Plastic Ducting has now become by far the most commonly used way of protecting pipes and cables that are laid underground, both in domestic houses and gardens and in commercial installations such as under roads or playing fields. Whilst clay ducts are still often used in certain larger commercial projects, it is equally likely that larger bore plastic pipes will be found in today’s construction sites. Providing ducting is laid correctly, it offers a number of benefits to an underground installation. Ducting primarily gives protection to the cable or pipe within from ground movement and animal activity, but it also alerts any future installation to the presence of a pipe or cable, often preventing costly damage and remedial works. It also makes it far easier to replace existing cables, or even add more, without the need for large excavation works.

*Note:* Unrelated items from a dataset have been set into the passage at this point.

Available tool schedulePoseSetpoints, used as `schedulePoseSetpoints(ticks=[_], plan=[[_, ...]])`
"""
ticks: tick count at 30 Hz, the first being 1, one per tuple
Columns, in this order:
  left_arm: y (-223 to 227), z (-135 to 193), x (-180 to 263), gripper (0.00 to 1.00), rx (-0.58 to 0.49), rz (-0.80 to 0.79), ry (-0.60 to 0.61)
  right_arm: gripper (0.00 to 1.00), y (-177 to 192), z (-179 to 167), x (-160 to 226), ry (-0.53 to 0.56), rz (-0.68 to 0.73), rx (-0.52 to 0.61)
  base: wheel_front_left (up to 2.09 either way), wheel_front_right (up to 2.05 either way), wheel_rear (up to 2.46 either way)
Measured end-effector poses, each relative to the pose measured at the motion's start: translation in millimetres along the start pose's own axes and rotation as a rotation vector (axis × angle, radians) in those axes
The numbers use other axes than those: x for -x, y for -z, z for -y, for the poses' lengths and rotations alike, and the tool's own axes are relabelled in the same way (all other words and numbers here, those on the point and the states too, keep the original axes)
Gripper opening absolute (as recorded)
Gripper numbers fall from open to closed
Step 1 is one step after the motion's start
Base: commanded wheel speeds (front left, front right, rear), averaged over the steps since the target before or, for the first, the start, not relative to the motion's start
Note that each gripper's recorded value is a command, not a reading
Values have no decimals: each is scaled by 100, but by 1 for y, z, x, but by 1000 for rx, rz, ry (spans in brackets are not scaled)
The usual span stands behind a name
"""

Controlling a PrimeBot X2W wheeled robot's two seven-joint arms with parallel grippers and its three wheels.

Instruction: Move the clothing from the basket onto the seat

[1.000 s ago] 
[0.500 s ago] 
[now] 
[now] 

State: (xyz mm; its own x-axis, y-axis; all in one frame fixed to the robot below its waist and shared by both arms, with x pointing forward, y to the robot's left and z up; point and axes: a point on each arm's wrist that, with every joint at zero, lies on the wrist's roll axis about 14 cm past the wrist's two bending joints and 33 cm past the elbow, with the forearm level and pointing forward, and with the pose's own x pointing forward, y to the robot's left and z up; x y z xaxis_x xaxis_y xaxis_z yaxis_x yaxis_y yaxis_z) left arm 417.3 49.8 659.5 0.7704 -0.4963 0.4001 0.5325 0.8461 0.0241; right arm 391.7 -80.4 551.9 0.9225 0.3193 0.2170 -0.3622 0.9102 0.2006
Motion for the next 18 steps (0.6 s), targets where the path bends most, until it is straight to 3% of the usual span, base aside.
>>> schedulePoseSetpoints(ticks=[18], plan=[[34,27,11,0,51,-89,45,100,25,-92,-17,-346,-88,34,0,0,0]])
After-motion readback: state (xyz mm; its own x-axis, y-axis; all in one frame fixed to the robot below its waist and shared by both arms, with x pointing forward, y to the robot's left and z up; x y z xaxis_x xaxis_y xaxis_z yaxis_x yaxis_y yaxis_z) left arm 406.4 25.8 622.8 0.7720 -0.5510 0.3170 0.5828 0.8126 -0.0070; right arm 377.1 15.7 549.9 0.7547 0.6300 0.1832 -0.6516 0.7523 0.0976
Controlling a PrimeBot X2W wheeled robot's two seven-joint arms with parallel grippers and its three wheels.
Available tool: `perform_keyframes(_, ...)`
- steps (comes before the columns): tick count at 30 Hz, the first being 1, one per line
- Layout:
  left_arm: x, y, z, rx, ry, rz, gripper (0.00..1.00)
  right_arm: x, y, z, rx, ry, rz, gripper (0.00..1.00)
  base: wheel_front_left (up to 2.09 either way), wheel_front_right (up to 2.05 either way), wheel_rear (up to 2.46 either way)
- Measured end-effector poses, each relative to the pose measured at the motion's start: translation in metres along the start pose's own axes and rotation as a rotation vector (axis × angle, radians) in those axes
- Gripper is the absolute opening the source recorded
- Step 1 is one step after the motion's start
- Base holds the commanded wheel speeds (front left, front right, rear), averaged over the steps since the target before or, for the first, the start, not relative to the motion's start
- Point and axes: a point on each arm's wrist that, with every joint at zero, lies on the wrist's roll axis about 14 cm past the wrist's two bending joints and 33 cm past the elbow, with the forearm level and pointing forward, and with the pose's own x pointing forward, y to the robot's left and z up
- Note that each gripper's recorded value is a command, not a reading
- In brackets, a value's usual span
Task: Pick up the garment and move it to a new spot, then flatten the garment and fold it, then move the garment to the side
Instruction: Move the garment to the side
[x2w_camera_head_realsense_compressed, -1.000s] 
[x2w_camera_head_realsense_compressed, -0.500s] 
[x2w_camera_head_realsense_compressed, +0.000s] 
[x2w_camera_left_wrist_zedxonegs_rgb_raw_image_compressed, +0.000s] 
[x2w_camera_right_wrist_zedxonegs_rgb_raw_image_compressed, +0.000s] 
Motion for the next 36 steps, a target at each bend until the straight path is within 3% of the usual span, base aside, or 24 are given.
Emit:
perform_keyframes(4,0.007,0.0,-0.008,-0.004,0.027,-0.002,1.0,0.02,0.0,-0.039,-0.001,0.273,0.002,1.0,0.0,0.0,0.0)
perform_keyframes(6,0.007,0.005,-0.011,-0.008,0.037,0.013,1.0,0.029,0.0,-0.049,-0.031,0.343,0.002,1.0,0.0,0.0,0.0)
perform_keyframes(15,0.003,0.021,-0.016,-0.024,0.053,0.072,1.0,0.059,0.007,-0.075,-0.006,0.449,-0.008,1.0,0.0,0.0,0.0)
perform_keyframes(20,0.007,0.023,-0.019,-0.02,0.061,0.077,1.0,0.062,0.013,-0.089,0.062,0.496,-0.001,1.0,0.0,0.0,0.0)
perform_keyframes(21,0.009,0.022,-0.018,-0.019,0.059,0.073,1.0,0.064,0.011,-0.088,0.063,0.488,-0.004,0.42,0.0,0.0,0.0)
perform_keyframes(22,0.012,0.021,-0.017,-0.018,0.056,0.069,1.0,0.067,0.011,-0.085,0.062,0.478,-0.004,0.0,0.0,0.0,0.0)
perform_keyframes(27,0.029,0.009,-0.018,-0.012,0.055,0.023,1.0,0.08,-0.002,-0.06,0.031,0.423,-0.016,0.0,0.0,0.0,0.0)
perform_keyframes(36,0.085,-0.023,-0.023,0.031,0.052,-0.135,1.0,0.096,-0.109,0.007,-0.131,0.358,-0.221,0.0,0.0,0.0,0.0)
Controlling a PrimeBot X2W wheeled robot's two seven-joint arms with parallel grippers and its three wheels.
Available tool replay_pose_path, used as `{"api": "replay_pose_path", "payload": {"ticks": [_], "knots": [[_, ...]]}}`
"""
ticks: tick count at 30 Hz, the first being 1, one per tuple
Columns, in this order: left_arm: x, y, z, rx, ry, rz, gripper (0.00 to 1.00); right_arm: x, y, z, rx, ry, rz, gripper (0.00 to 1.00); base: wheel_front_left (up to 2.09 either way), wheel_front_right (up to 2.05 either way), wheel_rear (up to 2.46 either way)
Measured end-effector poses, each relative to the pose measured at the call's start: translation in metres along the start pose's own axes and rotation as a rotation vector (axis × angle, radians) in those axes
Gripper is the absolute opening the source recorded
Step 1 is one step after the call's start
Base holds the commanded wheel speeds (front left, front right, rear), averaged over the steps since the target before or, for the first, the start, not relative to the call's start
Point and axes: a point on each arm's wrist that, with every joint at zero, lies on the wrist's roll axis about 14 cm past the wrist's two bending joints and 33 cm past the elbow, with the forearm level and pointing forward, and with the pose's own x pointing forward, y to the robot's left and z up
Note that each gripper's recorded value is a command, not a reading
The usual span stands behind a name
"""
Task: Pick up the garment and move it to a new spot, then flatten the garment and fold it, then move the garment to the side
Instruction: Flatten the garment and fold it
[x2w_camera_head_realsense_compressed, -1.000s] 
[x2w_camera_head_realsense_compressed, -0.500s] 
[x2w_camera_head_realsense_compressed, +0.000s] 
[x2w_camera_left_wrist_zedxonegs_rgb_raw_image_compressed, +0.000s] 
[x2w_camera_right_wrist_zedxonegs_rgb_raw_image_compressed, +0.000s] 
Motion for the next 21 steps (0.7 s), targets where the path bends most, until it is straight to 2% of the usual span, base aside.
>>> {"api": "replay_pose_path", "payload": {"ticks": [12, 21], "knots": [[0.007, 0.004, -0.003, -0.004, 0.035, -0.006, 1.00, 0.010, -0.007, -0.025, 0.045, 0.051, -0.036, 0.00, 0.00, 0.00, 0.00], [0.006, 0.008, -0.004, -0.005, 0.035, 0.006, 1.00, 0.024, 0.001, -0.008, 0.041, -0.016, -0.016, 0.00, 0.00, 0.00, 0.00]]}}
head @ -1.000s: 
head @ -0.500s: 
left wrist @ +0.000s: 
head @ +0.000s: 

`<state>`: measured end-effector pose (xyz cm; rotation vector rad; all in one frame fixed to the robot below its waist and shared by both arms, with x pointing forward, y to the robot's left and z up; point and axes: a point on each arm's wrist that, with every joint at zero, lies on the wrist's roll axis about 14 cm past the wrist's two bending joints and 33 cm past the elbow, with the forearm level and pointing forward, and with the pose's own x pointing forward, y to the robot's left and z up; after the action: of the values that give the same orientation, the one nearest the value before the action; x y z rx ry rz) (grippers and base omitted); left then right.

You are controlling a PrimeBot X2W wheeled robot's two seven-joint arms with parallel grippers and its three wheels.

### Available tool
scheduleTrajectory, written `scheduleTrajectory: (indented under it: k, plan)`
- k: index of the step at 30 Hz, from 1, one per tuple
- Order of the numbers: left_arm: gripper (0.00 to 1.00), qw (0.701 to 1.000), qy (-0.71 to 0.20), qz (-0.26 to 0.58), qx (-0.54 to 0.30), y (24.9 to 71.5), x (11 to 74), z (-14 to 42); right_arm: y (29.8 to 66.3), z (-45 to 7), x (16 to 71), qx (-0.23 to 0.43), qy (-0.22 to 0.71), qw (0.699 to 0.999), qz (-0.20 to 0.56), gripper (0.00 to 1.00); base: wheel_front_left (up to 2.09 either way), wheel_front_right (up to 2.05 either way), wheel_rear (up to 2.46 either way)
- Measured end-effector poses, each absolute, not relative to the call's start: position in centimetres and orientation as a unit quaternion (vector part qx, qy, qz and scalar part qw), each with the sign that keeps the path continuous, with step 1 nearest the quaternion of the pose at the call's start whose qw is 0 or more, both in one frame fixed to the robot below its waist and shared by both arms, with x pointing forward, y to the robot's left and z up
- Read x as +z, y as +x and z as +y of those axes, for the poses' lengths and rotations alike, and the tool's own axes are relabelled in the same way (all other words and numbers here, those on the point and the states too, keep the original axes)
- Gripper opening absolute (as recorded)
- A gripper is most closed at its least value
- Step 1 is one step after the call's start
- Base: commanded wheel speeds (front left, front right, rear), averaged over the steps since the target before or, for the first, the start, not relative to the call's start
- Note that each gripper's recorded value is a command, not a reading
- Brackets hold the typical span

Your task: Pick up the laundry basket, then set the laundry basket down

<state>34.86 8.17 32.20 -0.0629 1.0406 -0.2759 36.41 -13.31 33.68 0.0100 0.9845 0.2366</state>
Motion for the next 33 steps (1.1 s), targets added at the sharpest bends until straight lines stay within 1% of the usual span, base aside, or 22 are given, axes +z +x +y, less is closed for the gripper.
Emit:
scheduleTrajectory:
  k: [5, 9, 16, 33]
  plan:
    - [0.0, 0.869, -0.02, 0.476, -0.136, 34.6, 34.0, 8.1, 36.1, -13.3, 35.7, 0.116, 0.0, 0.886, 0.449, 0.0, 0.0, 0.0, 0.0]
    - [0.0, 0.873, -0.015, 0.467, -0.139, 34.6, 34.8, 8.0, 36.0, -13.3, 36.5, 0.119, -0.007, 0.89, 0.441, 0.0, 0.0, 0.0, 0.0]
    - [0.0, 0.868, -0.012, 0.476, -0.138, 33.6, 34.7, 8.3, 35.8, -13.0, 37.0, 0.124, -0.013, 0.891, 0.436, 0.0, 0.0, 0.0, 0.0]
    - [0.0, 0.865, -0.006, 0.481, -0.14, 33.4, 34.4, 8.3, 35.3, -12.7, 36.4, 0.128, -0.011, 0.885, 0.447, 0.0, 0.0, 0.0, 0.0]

Although water supply pipes have to be laid at depths governed by strict guidelines, other services vary greatly – there are actually few rules governing other services. Whilst it is usual for most services to be found at depth of at least 300mm, it is quite possible to find a duct laid just below ground level, particularly near to the external walls of a house. It is therefore equally likely that you may well discover such a duct whilst carrying out property maintenance or gardening, and therefore it would be helpful to understand which service cable or pipe is being carried within.
Black duct is generally used to carry electricity. The voltage of a cable laid in black duct should be low (less than 250V) or medium (less than 500V). Higher voltage cables (greater than 500V) are to be found in red ducts and should never be found near the surface.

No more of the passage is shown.